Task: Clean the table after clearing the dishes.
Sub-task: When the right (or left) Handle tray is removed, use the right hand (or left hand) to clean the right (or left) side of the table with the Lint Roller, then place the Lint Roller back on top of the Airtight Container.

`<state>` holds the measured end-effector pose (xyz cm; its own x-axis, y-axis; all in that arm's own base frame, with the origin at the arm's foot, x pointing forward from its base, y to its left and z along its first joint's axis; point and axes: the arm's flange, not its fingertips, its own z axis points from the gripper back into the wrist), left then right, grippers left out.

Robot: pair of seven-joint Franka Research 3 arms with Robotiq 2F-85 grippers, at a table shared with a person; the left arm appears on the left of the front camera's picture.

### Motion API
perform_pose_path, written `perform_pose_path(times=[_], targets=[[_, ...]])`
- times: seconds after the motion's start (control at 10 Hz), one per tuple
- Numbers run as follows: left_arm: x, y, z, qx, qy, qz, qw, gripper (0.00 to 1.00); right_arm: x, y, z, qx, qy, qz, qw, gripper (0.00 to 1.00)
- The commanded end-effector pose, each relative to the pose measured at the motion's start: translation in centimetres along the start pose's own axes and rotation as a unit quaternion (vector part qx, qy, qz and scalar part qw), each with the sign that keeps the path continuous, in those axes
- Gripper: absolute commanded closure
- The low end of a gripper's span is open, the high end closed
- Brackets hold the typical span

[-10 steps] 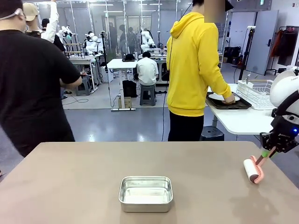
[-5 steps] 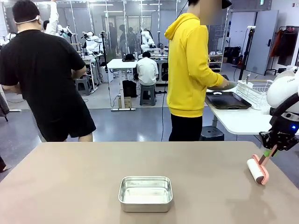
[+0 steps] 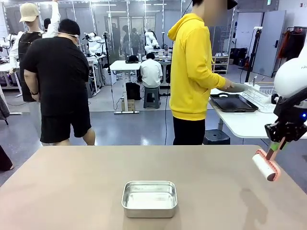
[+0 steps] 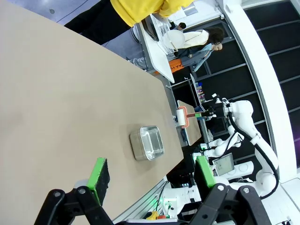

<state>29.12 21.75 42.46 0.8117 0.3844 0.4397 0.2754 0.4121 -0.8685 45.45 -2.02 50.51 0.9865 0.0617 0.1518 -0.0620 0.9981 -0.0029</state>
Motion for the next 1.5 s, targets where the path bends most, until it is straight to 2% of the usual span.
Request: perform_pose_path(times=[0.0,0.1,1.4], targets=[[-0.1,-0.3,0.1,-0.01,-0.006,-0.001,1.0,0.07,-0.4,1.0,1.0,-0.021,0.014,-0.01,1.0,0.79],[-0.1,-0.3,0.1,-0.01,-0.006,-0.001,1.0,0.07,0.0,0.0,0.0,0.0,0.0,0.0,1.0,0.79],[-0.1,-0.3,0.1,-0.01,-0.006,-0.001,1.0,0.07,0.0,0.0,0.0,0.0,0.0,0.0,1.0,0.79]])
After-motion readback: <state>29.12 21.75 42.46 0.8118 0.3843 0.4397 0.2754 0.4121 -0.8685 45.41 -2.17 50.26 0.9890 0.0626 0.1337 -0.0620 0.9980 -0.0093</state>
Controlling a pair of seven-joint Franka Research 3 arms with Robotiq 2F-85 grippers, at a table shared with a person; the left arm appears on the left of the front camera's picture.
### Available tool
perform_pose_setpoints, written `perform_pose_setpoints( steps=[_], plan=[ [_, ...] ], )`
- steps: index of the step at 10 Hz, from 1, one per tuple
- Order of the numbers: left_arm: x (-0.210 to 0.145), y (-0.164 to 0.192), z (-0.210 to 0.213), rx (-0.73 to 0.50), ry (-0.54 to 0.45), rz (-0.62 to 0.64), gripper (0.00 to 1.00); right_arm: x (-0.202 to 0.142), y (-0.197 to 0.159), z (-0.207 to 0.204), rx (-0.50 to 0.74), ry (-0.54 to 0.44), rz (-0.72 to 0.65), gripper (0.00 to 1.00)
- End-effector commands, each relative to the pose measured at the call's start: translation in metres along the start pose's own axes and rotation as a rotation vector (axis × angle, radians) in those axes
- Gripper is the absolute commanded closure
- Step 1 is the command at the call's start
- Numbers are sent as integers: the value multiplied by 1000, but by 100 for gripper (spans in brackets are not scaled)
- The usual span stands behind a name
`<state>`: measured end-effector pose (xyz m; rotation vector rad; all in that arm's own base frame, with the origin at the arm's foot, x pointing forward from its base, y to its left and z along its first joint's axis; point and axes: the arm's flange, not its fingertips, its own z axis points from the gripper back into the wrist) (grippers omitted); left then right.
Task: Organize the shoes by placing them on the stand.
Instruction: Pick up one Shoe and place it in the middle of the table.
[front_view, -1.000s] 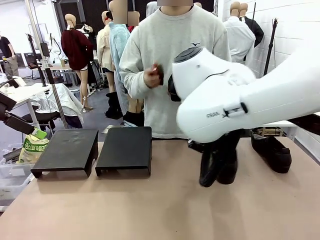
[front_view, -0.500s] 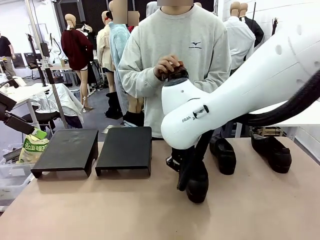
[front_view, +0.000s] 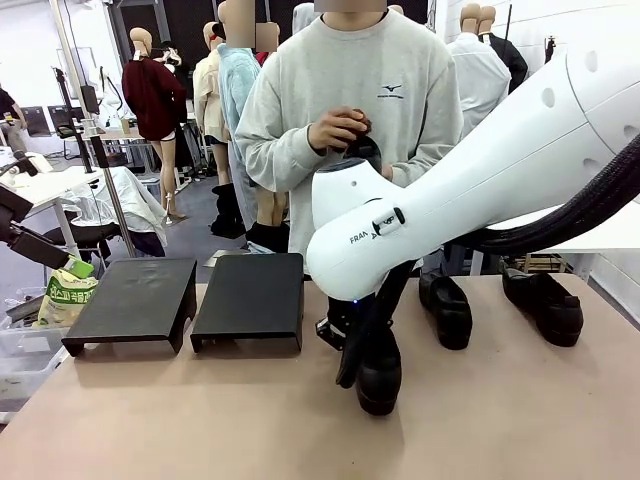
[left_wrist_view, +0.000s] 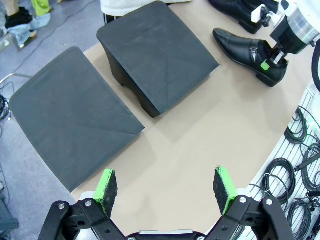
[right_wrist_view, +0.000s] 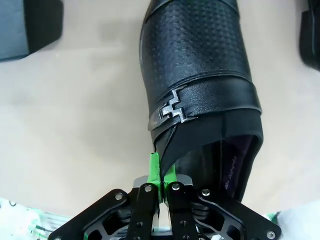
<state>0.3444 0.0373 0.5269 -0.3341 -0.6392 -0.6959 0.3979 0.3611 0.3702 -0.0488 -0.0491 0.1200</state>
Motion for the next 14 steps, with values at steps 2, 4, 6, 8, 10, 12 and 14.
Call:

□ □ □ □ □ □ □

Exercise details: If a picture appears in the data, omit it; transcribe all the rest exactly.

Solution to this exercise:
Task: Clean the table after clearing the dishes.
Sub-task: When the right (or left) Handle tray is removed, use the right hand (or left hand) to clean the right (or left) side of the table with the Lint Roller, then place the Lint Roller back on top of the Airtight Container.

`<state>` holds the measured end-effector pose (xyz cm; its own x-axis, y-axis; all in that arm's own base frame, with the origin at the arm's foot, x pointing forward from its base, y to its left and z along its first joint's axis; point and axes: the arm's flange, not its fingertips, its own z axis points from the gripper back into the wrist), left then right, grippers left out.

Robot: pair of seven-joint Franka Research 3 arms with Robotiq 2F-85 grippers, at a table shared with a person; the left arm appears on the left of the front camera's picture.

### Motion API
perform_pose_path, written `perform_pose_path(times=[_], targets=[[_, ...]])`
- times: seconds after the motion's start (control at 10 Hz), one per tuple
- Numbers run as follows: left_arm: x, y, z, qx, qy, qz, qw, gripper (0.00 to 1.00); right_arm: x, y, z, qx, qy, qz, qw, gripper (0.00 to 1.00)
- The commanded end-effector pose, each relative to the pose measured at the motion's start: translation in centimetres along the start pose's own axes and rotation as a unit quaternion (vector part qx, qy, qz and scalar part qw), each with the sign that keeps the path continuous, in those axes
- Gripper: absolute commanded closure
- The low end of a gripper's span is open, the high end closed
- Brackets hold the typical span

[-10 steps] 
[-5 steps] 
[+0 steps] 
[+0 steps] 

<state>29.12 21.75 42.46 0.8117 0.3844 0.4397 0.2754 0.4121 -0.8685 45.45 -2.02 50.51 0.9865 0.0617 0.1518 -0.0620 0.9981 -0.0029</state>
Motion for the next 1.5 s, targets where the path bends most, until it is straight to 2% of the usual span.
Request: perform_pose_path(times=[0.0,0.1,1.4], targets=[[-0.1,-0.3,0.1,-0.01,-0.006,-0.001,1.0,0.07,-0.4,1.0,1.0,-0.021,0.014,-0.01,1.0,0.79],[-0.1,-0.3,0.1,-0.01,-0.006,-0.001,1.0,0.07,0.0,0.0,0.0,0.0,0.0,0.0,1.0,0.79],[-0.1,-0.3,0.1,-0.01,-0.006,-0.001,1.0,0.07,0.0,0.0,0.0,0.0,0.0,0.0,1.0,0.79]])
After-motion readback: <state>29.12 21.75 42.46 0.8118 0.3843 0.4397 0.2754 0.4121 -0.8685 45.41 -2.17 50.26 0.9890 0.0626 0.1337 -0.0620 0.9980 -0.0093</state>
Controlling a pair of seven-joint Franka Research 3 arms with Robotiq 2F-85 grippers, at a table shared with a person; the left arm appears on the left of the front camera's picture.
### Available tool
perform_pose_setpoints, written `perform_pose_setpoints( steps=[_], plan=[ [_, ...] ], )`
- steps: index of the step at 10 Hz, from 1, one per tuple
- Order of the numbers: left_arm: x (-0.210 to 0.145), y (-0.164 to 0.192), z (-0.210 to 0.213), rx (-0.73 to 0.50), ry (-0.54 to 0.45), rz (-0.62 to 0.64), gripper (0.00 to 1.00); right_arm: x (-0.202 to 0.142), y (-0.197 to 0.159), z (-0.207 to 0.204), rx (-0.50 to 0.74), ry (-0.54 to 0.44), rz (-0.72 to 0.65), gripper (0.00 to 1.00)
- End-effector commands, each relative to the pose measured at the call's start: translation in metres along the start pose's own axes and rotation as a rotation vector (axis × angle, radians) in those axes
- Gripper is the absolute commanded closure
- Step 1 is the command at the call's start
- Numbers are sent as integers: the value multiplied by 1000, but by 100 for gripper (spans in brackets are not scaled)
- The usual span stands behind a name
`<state>`: measured end-effector pose (xyz m; rotation vector rad; all in that arm's own base frame, with the origin at the arm's foot, x pointing forward from its base, y to its left and z along its first joint's axis; point and axes: the arm's flange, not its fingertips, its own z axis points from the gripper back into the wrist) (grippers omitted); left then right.
Task: Organize the shoes by placing them on the stand.
Instruction: Pick up one Shoe and place it in the middle of the table.
[front_view, -1.000s] 
[front_view, -0.500s] 
[front_view, +0.000s] 
[left_wrist_view, +0.000s] 
[right_wrist_view, +0.000s] 
<state>0.3444 0.0373 0.5269 -0.3341 -0.6392 -0.6959 0.3979 0.3611 0.3702 -0.0488 -0.0491 0.1200</state>
Motion for the next 14 steps, with values at steps 2, 4, 6, 8, 10, 12 and 14.
Call:

The work on this exercise is finished.